Anyway, the trip to Spain was fantastic and just what the doctor prescribed, a sortie to Andalusia, high up in the Alpujarra mountains staying with friends in a very nice villa. Although still a bit chilly at nights the daytime could have been June, it was so warm. Except that June in those places is like a furnace and therein hangs a problem - water. Numerous rivers empty into the sea around Malaga, or at least they should do, if there was anything in them. Bear in mind this is January, and what should be the rainy season and you may start to see my concern. To compound the issue, all the hills around there are have been planted for crops, but not olives and almonds that have been indigenous to this area for millennia, but mangos and avocados, two plants that rely heavily on moisture. Don’t get me wrong, it was nice to be able to pick a few fresh ones for our table but where is the H20 required to fuel such a crop. More to the point, where are the brain cells that allowed this to happen? It has been funded by EEC money, apparently and, believe me, it would have taken a hell of a lot of it to peck out those rocky mountains with some massive machinery to create those terraces and water reservoirs on such a scale. And we all know the EEC is mad, right, which is why you folk decided to leave it? But, and here is the very problem, the same folk that wanted to become an independent island are often the very ones that rely on your smoothies every morning, despite everything being shipped half-way across the world to quench your desires? Well, mark my warning, you are about to see a massive shortage in said fruits unless some rain happens pretty soon. And that, it seems is highly unlikely in summer if it hasn’t rained in winter for a year or two. One local farmer already confided in me that his crops would fail this year. Never fear, you can always get fruit shipped from South America, as long as you sanctimoniously recycle your Vegemite jars in a quit-pro-quo to help you sleep at night?

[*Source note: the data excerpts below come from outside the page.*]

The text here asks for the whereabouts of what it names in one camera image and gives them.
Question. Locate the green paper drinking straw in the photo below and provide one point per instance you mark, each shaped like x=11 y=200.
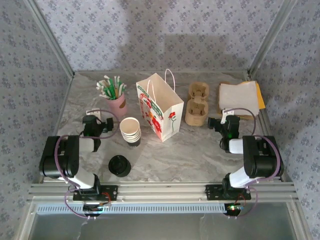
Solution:
x=111 y=90

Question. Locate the white floral paper bag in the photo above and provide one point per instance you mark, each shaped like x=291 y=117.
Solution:
x=162 y=110

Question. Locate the paper wrapped drinking straw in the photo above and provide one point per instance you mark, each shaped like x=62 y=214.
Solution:
x=102 y=95
x=117 y=78
x=123 y=87
x=106 y=76
x=98 y=86

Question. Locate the right small circuit board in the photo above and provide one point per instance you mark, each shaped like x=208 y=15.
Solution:
x=233 y=207

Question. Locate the aluminium corner post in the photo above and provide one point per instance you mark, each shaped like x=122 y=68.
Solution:
x=51 y=37
x=270 y=37

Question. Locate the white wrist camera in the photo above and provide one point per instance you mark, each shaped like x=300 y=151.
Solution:
x=228 y=112
x=93 y=113

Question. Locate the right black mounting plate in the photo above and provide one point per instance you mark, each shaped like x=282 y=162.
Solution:
x=211 y=192

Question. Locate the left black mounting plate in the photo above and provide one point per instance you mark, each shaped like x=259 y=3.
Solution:
x=112 y=192

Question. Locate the black mounting plate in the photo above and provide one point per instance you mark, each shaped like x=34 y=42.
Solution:
x=211 y=192
x=112 y=192

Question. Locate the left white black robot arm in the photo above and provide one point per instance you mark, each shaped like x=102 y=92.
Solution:
x=67 y=155

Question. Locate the brown pulp cup carrier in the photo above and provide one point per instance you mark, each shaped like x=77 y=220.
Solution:
x=197 y=110

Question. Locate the small circuit board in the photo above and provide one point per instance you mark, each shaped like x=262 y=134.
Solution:
x=96 y=207
x=233 y=207

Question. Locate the stack of paper cups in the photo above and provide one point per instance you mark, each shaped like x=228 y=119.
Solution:
x=131 y=138

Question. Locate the pink straw holder cup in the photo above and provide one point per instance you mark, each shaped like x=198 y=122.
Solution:
x=117 y=107

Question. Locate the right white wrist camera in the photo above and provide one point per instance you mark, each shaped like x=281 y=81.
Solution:
x=228 y=112

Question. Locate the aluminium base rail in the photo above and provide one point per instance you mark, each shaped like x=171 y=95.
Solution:
x=162 y=192

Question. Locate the grey metal panel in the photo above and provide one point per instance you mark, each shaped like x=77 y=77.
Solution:
x=162 y=227

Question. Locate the stack of black lids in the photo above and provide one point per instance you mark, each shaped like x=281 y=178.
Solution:
x=119 y=165

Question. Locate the left small circuit board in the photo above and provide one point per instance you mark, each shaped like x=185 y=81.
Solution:
x=96 y=207

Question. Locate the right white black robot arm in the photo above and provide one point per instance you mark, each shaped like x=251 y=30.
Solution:
x=257 y=155

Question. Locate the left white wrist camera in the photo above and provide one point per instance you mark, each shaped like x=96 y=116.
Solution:
x=93 y=113

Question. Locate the white paper napkin stack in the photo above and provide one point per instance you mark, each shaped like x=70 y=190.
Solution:
x=237 y=100

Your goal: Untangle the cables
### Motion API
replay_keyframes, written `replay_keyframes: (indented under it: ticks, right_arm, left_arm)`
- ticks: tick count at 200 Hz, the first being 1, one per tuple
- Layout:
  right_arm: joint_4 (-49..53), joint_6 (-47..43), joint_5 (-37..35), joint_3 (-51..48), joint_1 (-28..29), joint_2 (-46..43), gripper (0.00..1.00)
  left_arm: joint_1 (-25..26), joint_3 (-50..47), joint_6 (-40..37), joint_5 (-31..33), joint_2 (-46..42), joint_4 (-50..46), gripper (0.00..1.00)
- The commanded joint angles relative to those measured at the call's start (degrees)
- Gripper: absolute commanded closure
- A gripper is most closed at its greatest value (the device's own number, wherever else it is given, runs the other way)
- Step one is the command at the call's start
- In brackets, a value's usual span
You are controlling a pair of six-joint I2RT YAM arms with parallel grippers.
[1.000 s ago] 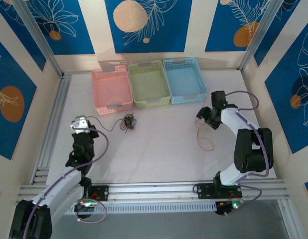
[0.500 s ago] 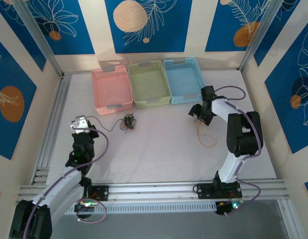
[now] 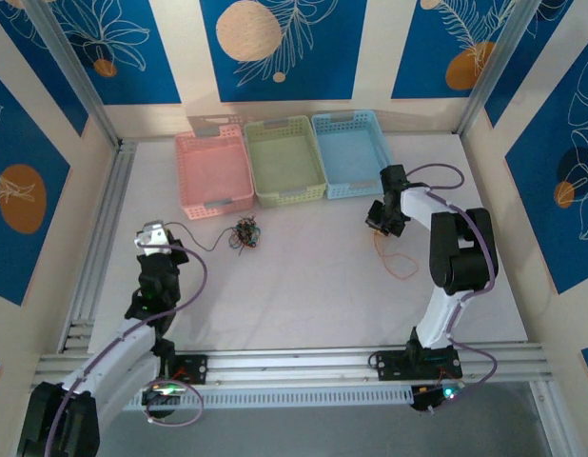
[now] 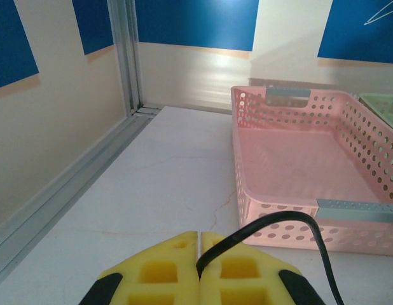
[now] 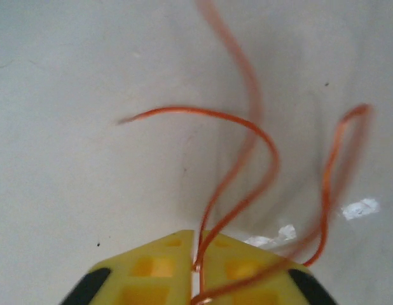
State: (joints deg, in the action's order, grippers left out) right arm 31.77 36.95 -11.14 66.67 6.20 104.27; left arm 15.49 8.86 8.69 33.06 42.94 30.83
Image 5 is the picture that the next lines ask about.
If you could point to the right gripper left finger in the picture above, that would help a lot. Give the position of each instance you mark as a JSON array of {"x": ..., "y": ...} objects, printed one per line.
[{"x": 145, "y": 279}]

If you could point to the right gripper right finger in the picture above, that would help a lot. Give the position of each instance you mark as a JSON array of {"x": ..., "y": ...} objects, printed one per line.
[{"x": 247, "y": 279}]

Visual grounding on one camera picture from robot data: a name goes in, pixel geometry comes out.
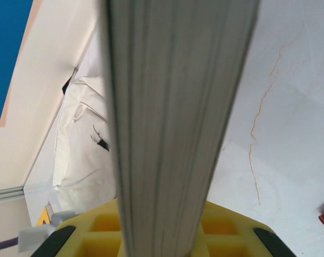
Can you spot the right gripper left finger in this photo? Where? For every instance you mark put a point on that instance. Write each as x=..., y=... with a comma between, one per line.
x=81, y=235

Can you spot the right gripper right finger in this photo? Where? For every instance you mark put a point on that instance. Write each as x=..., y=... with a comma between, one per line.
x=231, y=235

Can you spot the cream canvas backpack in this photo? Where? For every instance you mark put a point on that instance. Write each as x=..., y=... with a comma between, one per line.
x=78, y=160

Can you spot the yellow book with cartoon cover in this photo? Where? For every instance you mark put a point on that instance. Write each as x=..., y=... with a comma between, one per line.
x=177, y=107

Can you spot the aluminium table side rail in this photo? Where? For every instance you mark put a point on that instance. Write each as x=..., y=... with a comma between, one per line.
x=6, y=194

On that note, on the way over, we had a lovely G&T in the airport – well you do, don’t you, when you’re on holiday – in the new Fever-Tree bar. Lovely until I read the words ‘Carbon Neutral’ on the front of the menu only to be confronted on its last page with a map of the parts of the world where all its ingredients come from, which extended to every corner. But - and here is the maddest thing of all and perhaps one that not everyone is aware of – that wee company can offset its carbon damage by buying carbon credits off the good old farmers. Really? Yes, really. You see, despite contrary belief, most UK farms are actually well below carbon neutral so the country’s balance can be made up by someone else who is pumping it out. One farm I visited in Scotland recently had an audit done to find his place actually absorbs the entire carbon output of 400 family homes! Not only that but if Fever-Tree (in our example here) buys up a few hundred acres of perfectly good farmland and plants some trees on it, it too can offset its ridiculously high footprint and claim carbon neutrality, according to law. That’s like shooting someone and then giving money to an orphanage to get excused of your crime? Completely and utterly absurd! Meanwhile, the UK, and particularly Scottish, farmer has to compete with these extortionate prices for land taken out of production to continue to feed a nation at rock-bottom prices.
Anyway, as you can see, the trip made my blood boil in more ways than one. The Spanish love their fiesta and we were privileged to visit one in a tiny hilltop town up where the clouds should be, which was buzzing like a faulty lightbulb. Equally a beach restaurant full of tapas was squeezed into our long weekend, although the local nudists near the latter did put me off my patatas bravas a wee bit. Meanwhile, back in Cellardyke, it was a different kind of body on the beach when sadly a male one washed up a few weeks ago, which was rather macabre. We still haven’t heard who it was, but nobody local we hope.
On the work front, my most recent novel is starting to gain some traction and climb the Amazon charts, thanks to some promotion through a pal in the whisky industry who sent it to a few newspapers. I even had a contact from the editor of the Big Issue who was interested in doing a review, which doesn’t quite seem the right place to be advocating whisky-related crime, but I suppose there’s no such thing as bad press. BTW, the book is called The Master’s Spirit if you fancy picking up a copy?

So now its back to short days and evening telly until the Scottish weather picks up and we head home for lambing. Things I try to avoid, The Apprentice, Unhappy Valley and anything to do with baby’s being born! Bloody hell, the latter seems to have gripped the entire nation for its weekly doling out of solutions to all middle-aged female problems?  Call the Midwife Crisis, I call it!